YOUR INSTRUCTIONS:
Filter out all lines without the word "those" from the data below, please, and copy the rest.
[GIVEN DATA — start]
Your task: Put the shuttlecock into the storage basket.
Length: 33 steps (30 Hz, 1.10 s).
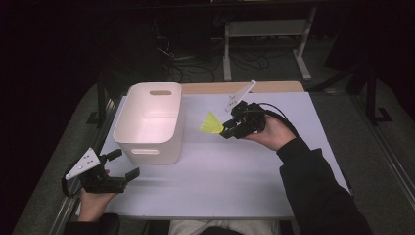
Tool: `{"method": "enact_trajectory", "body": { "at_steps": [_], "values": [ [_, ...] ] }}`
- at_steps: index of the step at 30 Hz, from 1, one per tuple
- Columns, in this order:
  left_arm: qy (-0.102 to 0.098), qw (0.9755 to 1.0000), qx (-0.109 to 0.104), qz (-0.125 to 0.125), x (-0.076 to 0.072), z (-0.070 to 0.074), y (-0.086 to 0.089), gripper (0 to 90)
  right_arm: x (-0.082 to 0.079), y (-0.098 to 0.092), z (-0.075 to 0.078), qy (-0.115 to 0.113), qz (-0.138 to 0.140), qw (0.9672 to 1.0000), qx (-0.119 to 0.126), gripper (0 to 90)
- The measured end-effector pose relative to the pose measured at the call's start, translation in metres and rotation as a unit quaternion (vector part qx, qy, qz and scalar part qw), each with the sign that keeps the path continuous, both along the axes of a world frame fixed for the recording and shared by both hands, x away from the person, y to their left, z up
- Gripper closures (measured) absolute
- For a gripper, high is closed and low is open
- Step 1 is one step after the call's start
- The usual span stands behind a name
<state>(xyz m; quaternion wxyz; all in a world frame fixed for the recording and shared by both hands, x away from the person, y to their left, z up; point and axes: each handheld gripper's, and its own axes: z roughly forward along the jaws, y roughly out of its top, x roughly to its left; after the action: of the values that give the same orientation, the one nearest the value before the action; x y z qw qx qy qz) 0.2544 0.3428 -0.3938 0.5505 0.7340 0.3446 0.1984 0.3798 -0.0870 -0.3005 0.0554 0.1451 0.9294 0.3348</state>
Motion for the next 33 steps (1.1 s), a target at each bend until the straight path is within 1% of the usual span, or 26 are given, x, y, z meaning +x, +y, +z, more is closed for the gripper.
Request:
{"method": "enact_trajectory", "body": {
  "at_steps": [9,18,33],
  "values": [
    [0.000,1.0000,-0.002,0.000,0.000,0.000,0.000,0.0,0.003,0.004,0.002,-0.002,0.002,1.0000,0.001,63.0],
    [-0.001,1.0000,-0.002,0.000,0.000,0.000,0.000,0.0,0.007,0.011,0.010,-0.005,0.004,1.0000,0.005,63.0],
    [-0.001,1.0000,-0.002,0.000,0.000,0.000,0.000,0.0,0.011,0.022,0.018,-0.008,0.012,0.9998,0.010,63.0]
  ]
}}
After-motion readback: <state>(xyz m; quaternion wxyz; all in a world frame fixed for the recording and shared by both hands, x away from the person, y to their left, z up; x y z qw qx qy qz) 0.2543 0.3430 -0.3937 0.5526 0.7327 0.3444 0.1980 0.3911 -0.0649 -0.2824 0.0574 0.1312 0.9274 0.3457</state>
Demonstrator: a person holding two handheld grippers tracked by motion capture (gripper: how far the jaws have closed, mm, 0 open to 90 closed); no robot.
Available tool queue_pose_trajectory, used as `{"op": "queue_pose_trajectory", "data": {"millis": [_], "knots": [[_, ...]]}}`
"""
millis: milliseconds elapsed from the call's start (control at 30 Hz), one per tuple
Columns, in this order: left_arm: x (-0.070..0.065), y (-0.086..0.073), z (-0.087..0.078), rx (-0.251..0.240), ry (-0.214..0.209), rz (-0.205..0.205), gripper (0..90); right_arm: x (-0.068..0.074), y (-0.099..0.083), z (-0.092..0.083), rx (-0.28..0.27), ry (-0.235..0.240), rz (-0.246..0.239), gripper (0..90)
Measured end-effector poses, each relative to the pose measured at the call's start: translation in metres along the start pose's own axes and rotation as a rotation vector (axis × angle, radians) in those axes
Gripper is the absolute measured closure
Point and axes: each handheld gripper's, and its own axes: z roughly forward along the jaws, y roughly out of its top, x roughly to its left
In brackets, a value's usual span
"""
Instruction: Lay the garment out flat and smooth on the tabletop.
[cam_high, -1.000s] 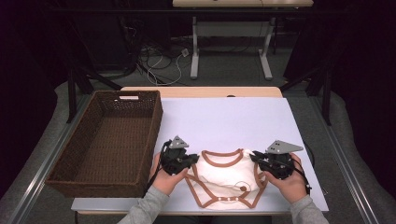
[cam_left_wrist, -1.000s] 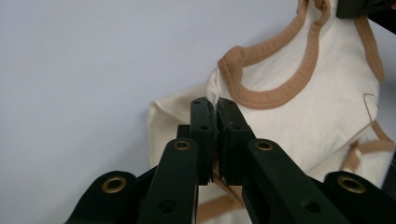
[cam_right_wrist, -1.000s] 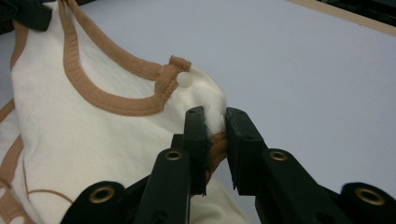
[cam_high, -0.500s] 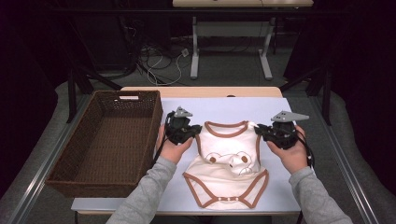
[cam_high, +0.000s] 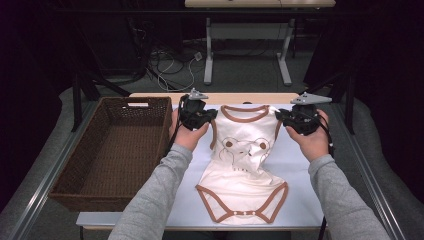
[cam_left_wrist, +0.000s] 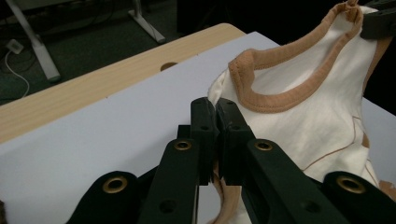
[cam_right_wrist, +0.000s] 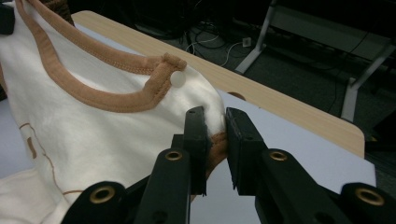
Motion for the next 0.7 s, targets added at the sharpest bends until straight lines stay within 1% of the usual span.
{"op": "queue_pose_trajectory", "data": {"millis": [33, 200, 267, 333, 433, 500, 633, 700], "knots": [[0.001, 0.003, 0.0, -0.002, 0.009, 0.001, 86.8, 0.0, 0.004, 0.0, -0.001, -0.009, -0.006, 79.0], [0.007, 0.016, 0.0, -0.013, 0.029, 0.004, 86.8, -0.002, 0.021, 0.004, -0.004, -0.037, -0.016, 79.0], [0.01, 0.02, 0.002, -0.011, 0.037, -0.001, 86.7, -0.002, 0.026, 0.007, -0.001, -0.048, -0.027, 79.0], [0.012, 0.023, 0.003, -0.007, 0.043, 0.002, 86.8, -0.003, 0.03, 0.011, 0.004, -0.056, -0.034, 79.0], [0.016, 0.026, 0.006, -0.005, 0.045, 0.002, 86.8, -0.003, 0.035, 0.018, 0.015, -0.073, -0.045, 79.0], [0.018, 0.028, 0.008, -0.006, 0.043, -0.008, 86.8, -0.004, 0.037, 0.021, 0.02, -0.081, -0.041, 79.0], [0.02, 0.03, 0.012, -0.008, 0.044, -0.004, 86.8, -0.008, 0.038, 0.026, 0.025, -0.093, -0.031, 79.0], [0.022, 0.031, 0.015, 0.001, 0.049, 0.002, 86.8, -0.01, 0.037, 0.029, 0.026, -0.093, -0.021, 79.0]]}}
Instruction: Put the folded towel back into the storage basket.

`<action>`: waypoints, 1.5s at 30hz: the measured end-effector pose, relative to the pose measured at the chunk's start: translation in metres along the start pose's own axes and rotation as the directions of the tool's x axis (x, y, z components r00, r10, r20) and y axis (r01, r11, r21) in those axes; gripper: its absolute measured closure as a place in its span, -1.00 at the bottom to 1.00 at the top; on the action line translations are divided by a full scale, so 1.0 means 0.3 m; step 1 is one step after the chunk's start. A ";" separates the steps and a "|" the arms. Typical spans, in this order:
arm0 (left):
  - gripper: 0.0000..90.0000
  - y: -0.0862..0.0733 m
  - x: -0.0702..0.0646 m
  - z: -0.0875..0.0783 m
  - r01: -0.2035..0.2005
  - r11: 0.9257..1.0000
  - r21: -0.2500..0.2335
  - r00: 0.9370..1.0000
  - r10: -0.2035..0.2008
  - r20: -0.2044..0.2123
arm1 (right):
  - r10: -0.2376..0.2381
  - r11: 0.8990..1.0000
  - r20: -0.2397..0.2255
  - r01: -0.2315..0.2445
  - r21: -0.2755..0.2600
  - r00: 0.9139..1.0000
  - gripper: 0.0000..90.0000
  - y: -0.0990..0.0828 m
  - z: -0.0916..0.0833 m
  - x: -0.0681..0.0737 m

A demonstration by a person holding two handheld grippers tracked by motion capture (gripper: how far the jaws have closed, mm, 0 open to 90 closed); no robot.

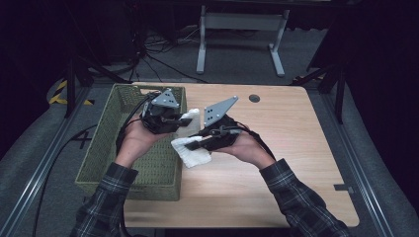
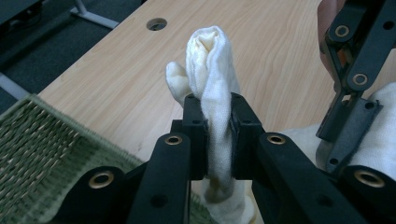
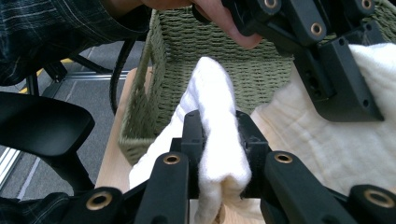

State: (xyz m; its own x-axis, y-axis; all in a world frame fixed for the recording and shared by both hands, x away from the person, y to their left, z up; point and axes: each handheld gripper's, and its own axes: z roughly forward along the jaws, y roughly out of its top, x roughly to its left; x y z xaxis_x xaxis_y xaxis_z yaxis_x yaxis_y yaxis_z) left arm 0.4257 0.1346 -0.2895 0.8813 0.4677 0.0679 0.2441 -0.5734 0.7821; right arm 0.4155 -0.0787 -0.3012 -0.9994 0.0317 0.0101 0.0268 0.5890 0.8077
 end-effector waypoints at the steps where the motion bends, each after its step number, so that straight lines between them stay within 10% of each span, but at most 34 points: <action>1: 0.78 -0.009 0.004 -0.007 0.005 1.000 -0.007 1.000 -0.005 -0.001 | 0.003 1.000 -0.002 -0.003 -0.003 1.000 0.72 0.005 0.007 -0.001; 20: 0.78 -0.162 0.052 -0.085 0.037 0.999 -0.014 0.999 -0.037 -0.038 | 0.015 1.000 -0.015 -0.015 0.000 1.000 0.72 0.095 0.248 0.000; 45: 0.78 -0.270 0.038 -0.004 0.090 0.996 0.016 0.996 -0.090 0.002 | 0.087 0.996 -0.056 -0.084 0.043 0.995 0.47 -0.020 0.398 0.029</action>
State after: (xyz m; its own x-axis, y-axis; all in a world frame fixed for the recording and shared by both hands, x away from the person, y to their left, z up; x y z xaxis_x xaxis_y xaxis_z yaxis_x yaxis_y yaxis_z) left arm 0.4156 0.1871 -0.3513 0.8565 0.5161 -0.0037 0.3287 -0.5401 0.7748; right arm 0.4091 0.0145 -0.3764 -0.9929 0.0374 0.1129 0.1118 0.6182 0.7780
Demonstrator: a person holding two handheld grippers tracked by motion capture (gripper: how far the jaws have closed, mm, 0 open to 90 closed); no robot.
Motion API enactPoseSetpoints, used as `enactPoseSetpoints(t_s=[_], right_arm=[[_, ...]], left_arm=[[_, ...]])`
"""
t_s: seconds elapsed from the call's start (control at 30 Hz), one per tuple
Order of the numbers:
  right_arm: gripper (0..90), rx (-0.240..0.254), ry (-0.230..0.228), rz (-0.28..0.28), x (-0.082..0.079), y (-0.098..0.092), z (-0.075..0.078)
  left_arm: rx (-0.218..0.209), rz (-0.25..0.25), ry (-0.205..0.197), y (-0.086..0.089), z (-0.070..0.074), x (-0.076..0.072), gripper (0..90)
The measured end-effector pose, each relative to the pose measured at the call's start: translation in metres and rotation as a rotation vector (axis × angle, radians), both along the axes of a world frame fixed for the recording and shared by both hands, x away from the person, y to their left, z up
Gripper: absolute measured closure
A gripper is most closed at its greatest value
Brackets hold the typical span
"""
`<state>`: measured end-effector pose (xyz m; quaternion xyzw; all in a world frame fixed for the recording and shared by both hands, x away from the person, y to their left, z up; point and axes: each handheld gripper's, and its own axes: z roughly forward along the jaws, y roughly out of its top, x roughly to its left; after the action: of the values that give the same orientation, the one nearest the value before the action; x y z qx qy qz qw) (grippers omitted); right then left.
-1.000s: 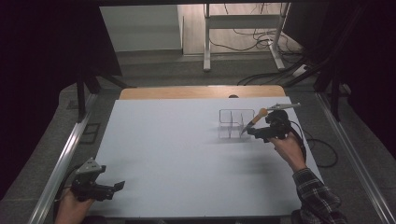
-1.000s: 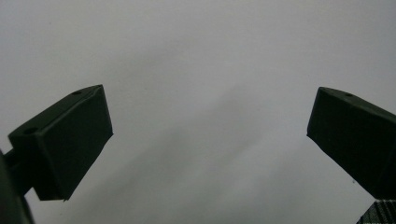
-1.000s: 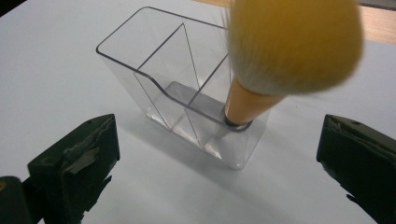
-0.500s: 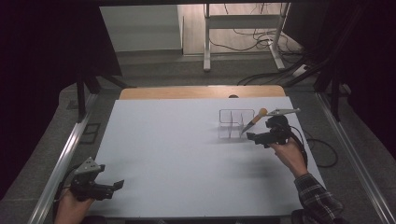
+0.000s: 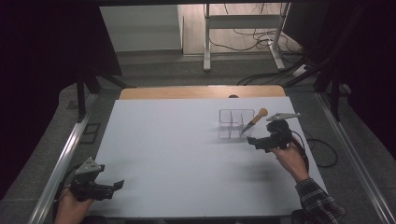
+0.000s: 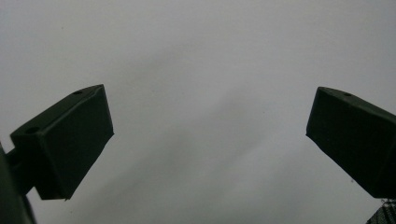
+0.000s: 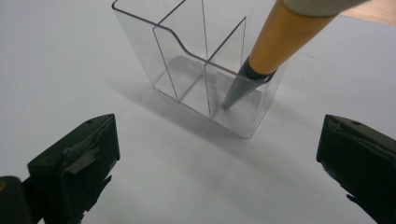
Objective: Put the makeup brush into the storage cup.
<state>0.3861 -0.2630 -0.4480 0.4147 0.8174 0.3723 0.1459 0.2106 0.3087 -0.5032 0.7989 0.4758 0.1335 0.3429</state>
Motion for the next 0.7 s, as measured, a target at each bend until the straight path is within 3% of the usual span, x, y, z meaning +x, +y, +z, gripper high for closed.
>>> enactPoseSetpoints(t_s=[0.7], right_arm=[[0.0, -0.02, -0.004, 0.024, -0.02, -0.003, -0.006]], left_arm=[[-0.001, 0.004, -0.015, 0.0, 0.001, 0.0, 0.8]])
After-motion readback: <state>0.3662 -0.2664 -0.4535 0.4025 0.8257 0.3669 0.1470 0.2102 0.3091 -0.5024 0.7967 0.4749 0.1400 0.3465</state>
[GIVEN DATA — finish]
RESULT FOR THIS EXERCISE:
Measured end-effector poses, each relative to the pose measured at the call's start: translation in metres along the start pose's own axes and rotation as a rotation vector (axis × angle, radians) in those axes
`<action>`: waypoints, 1.5s at 30hz: the measured end-effector pose, relative to the pose measured at the chunk's start: translation in metres along the start pose's own axes and rotation as the directions of the tool's x axis (x, y, z components r00, r10, r20) and y axis (r01, r11, r21) in those axes; gripper: its absolute measured closure as a place in its span, -1.00 at the bottom to 1.00 at the top; on the action line translations are divided by a full scale, so 1.0 means 0.3 m; step 1 is one step after the chunk's start. A ";" separates the steps and a "|" the arms. Typical spans, in this order:

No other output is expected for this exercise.